• **Input records**
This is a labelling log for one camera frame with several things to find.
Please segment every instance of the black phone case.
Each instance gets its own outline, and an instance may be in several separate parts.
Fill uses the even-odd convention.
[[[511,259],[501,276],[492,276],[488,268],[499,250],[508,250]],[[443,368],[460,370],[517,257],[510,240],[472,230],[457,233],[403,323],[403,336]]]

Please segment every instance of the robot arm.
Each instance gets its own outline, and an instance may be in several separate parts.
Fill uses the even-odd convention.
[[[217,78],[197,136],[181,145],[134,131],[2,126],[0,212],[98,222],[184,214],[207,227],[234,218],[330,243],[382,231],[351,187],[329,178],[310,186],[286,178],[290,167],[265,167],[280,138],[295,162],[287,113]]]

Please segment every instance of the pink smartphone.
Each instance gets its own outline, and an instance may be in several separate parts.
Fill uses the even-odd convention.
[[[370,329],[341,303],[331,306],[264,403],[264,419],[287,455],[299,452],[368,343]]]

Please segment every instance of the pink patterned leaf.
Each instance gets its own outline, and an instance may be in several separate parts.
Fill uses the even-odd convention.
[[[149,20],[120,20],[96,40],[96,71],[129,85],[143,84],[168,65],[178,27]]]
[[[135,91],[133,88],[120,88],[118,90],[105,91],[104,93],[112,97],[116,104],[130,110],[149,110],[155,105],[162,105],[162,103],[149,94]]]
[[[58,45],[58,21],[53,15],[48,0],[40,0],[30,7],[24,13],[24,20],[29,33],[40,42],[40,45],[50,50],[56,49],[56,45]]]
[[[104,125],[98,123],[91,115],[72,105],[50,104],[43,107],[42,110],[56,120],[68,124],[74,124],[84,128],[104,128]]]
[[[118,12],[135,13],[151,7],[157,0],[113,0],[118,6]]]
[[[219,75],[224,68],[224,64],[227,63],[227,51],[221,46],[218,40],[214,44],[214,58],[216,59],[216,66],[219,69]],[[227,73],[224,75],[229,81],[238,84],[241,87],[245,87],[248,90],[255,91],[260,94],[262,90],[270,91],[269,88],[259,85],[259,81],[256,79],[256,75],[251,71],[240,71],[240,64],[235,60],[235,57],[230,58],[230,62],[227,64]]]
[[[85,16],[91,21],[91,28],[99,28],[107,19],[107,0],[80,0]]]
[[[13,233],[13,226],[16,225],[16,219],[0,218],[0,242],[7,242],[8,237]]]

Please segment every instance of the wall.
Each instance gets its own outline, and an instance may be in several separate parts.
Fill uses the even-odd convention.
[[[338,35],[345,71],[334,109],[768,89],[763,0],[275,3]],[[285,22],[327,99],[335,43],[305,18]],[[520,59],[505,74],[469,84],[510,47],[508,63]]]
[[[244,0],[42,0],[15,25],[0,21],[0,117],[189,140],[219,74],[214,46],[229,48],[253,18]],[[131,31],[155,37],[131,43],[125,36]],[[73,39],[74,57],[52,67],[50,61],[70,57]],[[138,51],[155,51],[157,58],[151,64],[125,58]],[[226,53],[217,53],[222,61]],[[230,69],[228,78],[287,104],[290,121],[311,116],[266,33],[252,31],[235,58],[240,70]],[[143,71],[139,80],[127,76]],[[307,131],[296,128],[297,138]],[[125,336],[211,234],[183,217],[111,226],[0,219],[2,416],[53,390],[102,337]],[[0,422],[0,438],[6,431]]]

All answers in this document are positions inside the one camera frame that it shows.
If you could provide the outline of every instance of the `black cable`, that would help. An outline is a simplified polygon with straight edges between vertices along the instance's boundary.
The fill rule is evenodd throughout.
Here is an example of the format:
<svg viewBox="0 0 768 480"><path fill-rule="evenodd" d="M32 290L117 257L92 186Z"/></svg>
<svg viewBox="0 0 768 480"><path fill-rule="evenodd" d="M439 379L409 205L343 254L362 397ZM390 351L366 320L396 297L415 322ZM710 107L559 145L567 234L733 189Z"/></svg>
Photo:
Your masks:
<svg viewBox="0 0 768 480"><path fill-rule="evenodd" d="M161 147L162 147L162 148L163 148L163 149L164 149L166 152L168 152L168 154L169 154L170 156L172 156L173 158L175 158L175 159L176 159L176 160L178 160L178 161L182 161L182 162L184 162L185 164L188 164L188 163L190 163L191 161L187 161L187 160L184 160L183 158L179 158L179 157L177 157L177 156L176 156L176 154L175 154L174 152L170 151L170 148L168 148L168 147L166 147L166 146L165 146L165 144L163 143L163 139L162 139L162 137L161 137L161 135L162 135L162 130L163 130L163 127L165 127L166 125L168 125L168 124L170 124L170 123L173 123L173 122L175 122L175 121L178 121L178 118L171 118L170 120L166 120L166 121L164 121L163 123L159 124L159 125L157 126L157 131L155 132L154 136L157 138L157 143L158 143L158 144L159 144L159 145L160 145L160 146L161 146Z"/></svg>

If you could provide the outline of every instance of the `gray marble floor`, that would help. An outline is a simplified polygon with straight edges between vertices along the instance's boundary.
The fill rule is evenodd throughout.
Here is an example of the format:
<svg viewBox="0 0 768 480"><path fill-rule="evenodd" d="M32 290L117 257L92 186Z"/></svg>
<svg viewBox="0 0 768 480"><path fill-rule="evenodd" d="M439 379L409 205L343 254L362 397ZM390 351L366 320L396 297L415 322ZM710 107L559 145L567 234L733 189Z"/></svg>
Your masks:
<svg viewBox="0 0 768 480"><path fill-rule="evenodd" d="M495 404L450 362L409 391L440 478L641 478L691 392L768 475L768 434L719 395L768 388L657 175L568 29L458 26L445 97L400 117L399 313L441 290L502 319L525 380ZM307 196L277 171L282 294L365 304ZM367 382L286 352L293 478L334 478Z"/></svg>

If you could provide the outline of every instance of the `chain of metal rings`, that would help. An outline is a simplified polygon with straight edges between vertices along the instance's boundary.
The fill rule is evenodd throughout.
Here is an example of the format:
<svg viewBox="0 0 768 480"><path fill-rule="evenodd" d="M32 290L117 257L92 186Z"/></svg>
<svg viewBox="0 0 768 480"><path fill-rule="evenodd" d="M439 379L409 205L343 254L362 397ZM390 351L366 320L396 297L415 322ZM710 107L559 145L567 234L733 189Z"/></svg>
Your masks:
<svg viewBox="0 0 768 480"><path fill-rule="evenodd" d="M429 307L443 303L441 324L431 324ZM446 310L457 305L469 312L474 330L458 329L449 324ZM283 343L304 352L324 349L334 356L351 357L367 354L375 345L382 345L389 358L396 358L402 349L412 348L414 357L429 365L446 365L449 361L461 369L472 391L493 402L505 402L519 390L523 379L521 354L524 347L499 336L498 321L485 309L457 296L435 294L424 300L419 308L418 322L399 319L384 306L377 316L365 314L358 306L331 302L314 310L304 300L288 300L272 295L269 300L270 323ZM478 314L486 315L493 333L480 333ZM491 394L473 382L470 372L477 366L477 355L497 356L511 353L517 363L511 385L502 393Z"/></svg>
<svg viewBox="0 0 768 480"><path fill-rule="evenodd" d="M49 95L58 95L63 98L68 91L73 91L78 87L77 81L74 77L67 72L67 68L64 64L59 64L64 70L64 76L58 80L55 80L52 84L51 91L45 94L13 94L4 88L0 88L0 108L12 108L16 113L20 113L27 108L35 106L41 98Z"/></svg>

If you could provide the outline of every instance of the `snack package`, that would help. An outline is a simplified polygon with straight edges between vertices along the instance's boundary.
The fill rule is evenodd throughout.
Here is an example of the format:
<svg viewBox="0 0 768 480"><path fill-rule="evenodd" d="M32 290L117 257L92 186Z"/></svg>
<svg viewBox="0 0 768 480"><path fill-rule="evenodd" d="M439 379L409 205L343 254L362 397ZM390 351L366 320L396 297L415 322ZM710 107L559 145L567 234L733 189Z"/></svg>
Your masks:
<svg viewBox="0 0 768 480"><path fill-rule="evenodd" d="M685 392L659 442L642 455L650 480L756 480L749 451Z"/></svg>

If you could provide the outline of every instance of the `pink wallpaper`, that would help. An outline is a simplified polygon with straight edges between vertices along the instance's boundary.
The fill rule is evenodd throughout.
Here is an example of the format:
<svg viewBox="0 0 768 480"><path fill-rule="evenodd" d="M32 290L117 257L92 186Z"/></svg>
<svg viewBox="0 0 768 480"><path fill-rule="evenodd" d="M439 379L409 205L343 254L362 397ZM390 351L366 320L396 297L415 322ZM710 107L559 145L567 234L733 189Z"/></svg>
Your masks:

• **Description of the task**
Identify how many lines in the entries above include the string "segment", then state that number alone.

• **Result of the task**
5